## Instructions for the task
Only the lines from the one that includes "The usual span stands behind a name" through the last line below belong in the reply, copied exactly and without pictures.
_ _ _ _ _ _ _
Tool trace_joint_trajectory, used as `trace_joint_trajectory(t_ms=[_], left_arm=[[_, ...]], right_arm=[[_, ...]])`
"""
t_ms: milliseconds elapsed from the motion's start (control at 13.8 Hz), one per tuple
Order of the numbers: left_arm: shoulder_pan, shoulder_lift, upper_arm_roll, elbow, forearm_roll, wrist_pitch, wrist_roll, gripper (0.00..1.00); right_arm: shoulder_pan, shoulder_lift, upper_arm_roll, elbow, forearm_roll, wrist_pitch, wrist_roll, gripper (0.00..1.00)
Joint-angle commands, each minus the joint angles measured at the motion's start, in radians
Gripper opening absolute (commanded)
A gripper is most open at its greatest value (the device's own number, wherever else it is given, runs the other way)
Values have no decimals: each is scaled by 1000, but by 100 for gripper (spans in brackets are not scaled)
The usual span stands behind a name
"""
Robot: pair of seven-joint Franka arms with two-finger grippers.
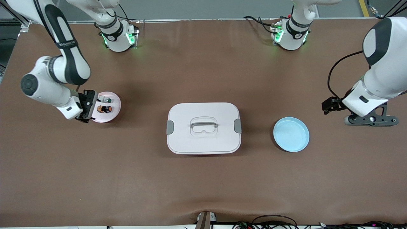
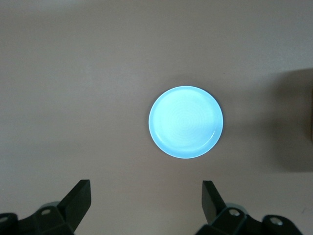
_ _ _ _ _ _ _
## Task result
The usual span stands behind a name
"""
Robot: pair of seven-joint Franka arms with two-finger grippers.

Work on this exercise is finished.